**Input data:**
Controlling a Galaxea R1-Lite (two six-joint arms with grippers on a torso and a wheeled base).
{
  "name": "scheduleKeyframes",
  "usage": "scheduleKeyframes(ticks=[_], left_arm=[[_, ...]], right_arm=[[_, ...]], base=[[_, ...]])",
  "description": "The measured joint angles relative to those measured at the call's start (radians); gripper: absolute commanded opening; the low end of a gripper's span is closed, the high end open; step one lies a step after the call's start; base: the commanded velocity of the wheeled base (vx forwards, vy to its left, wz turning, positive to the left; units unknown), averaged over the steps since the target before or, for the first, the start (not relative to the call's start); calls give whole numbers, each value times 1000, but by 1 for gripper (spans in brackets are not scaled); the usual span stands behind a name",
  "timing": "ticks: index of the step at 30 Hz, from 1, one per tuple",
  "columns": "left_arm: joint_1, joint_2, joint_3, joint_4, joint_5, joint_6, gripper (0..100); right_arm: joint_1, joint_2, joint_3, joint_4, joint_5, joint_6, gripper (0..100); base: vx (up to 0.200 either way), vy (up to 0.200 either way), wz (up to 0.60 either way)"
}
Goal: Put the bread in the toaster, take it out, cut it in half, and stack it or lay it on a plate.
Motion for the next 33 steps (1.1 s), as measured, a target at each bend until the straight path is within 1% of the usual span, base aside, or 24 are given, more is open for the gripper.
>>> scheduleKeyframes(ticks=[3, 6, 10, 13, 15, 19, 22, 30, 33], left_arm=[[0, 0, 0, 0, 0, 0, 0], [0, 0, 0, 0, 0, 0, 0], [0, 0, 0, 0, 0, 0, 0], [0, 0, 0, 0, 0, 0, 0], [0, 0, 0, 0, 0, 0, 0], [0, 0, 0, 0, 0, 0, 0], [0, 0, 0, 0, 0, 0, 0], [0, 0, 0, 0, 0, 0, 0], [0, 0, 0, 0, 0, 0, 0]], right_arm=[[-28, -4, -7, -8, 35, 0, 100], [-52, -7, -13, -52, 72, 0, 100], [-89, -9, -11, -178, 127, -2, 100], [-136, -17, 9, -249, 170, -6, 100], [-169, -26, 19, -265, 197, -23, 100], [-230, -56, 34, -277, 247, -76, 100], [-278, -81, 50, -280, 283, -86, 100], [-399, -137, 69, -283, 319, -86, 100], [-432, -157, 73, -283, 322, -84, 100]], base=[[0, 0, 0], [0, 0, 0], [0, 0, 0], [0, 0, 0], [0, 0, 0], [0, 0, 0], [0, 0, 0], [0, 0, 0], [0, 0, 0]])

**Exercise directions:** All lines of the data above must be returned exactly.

**Response box:**
Controlling a Galaxea R1-Lite (two six-joint arms with grippers on a torso and a wheeled base).
{
  "name": "scheduleKeyframes",
  "usage": "scheduleKeyframes(ticks=[_], left_arm=[[_, ...]], right_arm=[[_, ...]], base=[[_, ...]])",
  "description": "The measured joint angles relative to those measured at the call's start (radians); gripper: absolute commanded opening; the low end of a gripper's span is closed, the high end open; step one lies a step after the call's start; base: the commanded velocity of the wheeled base (vx forwards, vy to its left, wz turning, positive to the left; units unknown), averaged over the steps since the target before or, for the first, the start (not relative to the call's start); calls give whole numbers, each value times 1000, but by 1 for gripper (spans in brackets are not scaled); the usual span stands behind a name",
  "timing": "ticks: index of the step at 30 Hz, from 1, one per tuple",
  "columns": "left_arm: joint_1, joint_2, joint_3, joint_4, joint_5, joint_6, gripper (0..100); right_arm: joint_1, joint_2, joint_3, joint_4, joint_5, joint_6, gripper (0..100); base: vx (up to 0.200 either way), vy (up to 0.200 either way), wz (up to 0.60 either way)"
}
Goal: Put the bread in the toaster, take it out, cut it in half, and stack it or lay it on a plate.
Motion for the next 33 steps (1.1 s), as measured, a target at each bend until the straight path is within 1% of the usual span, base aside, or 24 are given, more is open for the gripper.
>>> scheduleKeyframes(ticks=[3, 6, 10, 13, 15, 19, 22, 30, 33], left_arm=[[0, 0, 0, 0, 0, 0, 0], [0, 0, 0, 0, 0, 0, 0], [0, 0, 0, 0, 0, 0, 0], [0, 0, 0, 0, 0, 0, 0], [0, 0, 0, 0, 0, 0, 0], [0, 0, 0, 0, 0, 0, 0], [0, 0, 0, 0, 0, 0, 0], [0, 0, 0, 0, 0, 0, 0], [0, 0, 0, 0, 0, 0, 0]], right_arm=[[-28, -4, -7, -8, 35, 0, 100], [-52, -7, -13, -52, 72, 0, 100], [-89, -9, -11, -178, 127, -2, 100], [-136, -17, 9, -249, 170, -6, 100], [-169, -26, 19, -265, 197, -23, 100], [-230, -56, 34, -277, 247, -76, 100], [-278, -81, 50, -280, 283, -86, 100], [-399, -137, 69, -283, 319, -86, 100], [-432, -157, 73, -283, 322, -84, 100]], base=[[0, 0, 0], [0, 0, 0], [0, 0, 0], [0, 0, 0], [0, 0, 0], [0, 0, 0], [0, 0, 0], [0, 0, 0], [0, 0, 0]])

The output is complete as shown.